Anudith Nakornthap, la ministre thaïlandaise des technologies de l'information et de la communication a accueilli ainsi le communiqué de Twitter sur sa nouvelle politique.
Elle [la politique] correspond à l'approche de notre gouvernement pour protéger les internautes et leur éviter de violer les lois et règlements. La vraie liberté arrive quand vous n'atteignez pas aux droits des autres ni aux lois du pays.”
Le gouvernement, selon le Bangkok Post, a contacté Facebook pour bloquer 10 000 pages considérées comme contraires à ses lois l'année dernière. Le mois dernier, la résidence de deux internautes thaïlandais a fait l'objet d'une perquisition policière, leurs ordinateurs ont été confisqués et leur droits leur ont été ôtés. Ils ont de la chance d'avoir été libérés, mais ils savent que leurs vies ont été changées pour toujours.
Dans un climat de crainte omniprésente et de profonde méfiance envers les autorités, la conviction qu'un individu n'a rien fait de mal ne suffit pas. Une des accusées a révélé qu'elle craignait que la police falsifie des “preuves” et l'emprisonne non pas pour ce qu'elle a fait, mais pour ce qu'elle n'a pas fait.
Quand elle a reçu ses effets qui avaient été saisis par la police, elle a noté que le nom d'une partition dans son disque dur externe, qu'elle utilisait pour sauvegarder des documents et articles politiques, avait changé.
“Je ne suis pas restée pour les regarder quand ils faisaient une copie du disque dur, car j'étais convaincue que je n'avais rien fait de compromettant ou caché quelque chose. J'avais juste posté mes commentaires personnels comme d'habitude. Mais quand j'ai vu cela, j'ai soupçonnée la police d'avoir modifié mes données,’ affirme-t-elle.
Elle a confié à Prachatai qu'elle a respecté scrupuleusement les politiques pour l'internet et n'a jamais participé à aucun rassemblement. Elle a aussi affirmé qu'elle a lu beaucoup de commentaires écrit par les autres, mais n'a jamais posté aucun commentaire “offensant”.
Cependant, les internautes thaïlandais ne sont pas tous indignés par la nouvelle politique de Twitter en Thaïlande. Ohreohcorner a écrit sur le forum de discussion de Blognone.com :
La Thaïlande semble tellement aimer la censure qu'elle a pris position en adoptant la nouvelle politique de Twitter sur la censure.”

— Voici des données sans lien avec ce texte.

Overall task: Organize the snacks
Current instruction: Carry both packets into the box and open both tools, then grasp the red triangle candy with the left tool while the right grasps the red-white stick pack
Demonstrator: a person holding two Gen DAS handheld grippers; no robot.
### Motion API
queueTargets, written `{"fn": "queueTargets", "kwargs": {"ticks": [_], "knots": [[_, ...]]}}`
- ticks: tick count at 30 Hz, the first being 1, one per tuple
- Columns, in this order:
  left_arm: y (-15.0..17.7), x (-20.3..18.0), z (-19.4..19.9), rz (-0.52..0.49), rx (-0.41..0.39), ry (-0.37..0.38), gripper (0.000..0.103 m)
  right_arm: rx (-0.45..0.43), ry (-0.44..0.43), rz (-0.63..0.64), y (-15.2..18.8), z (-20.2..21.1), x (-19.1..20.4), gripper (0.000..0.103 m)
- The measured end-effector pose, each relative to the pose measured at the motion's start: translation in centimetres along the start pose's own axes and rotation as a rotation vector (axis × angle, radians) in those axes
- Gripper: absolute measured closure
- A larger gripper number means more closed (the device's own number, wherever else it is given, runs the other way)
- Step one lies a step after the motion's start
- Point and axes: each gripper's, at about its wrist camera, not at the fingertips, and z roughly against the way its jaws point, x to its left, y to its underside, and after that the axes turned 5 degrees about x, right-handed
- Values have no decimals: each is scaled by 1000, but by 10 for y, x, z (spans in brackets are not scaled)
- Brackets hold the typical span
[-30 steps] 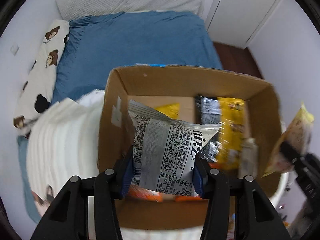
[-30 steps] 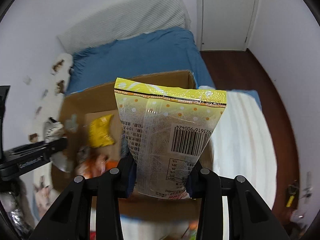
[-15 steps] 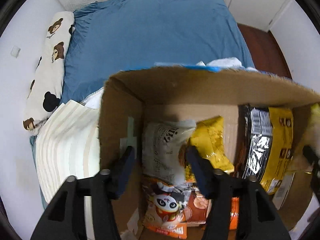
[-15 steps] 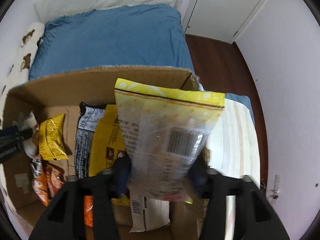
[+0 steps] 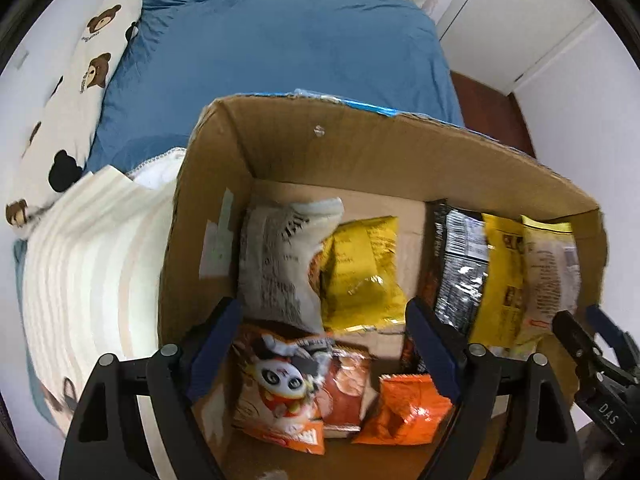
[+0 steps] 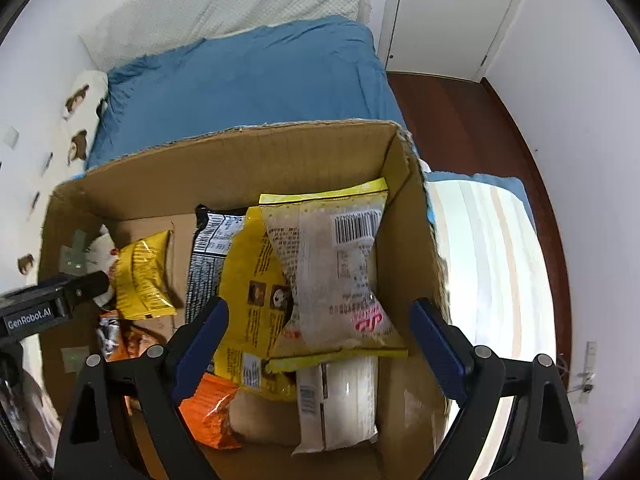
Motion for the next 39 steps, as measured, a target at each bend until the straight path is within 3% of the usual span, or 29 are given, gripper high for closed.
{"fn": "queueTargets", "kwargs": {"ticks": [5,16,32,39], "knots": [[28,-2,13,11,-44,24,18,-17,-30,17,24,8,5,9],[93,-22,59,-82,-215,-44,18,-75,-44,51,80,31,22,9],[195,-24,144,-138,-451,-39,18,-278,-79,57,168,133,23,9],[233,-28,166,-159,-502,-30,18,-343,-99,64,199,171,20,9]]}}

Tleknight Kmutt a tweeté :
“C'est OK, je peux supporter cela.”
Domoku SAd a écrit :
Chaque internaute est personnellement responsable de veiller à respecter les lois du pays. Nous autres, internautes, devons reconnaître nos limites.”
Les attaques continues sur la liberté d'internet en Thaïlande sont intimement liées à la tension générale autour d'une réforme probable de l'Article 112 du Code pénal, mieux connu comme la “clause de lèse majesté “, qui interdit de calomnier la famille royale. Le gouvernement Yingluck a clairement fait savoir qu'il ne l'amendera pas et s'est, depuis lors, livré à une répression encore plus sévère des internautes, affirmant qu'il est de son devoir d'appliquer la loi. Pourtant, étant donné l'opacité de cette loi et le manque de transparence autour des “délits informatique”, en réalité, le gouvernement nourrit la peur.
“Freedom Against Censorship Thailand (FACT)” (Liberté contre la censure en Thaïlande) a contré la démarche du gouvernement pour censurer Twitter en proposant immédiatement des moyens de contourner les outils de la censure. Parallèlelement, le Réseau thaï des netcitoyens répond à la répression grandissante de l'internet par l'Etat en publiant régulièrement des mises à jour expliquant aux internautes thaïlandais comment “débloquer” les sites bloqués.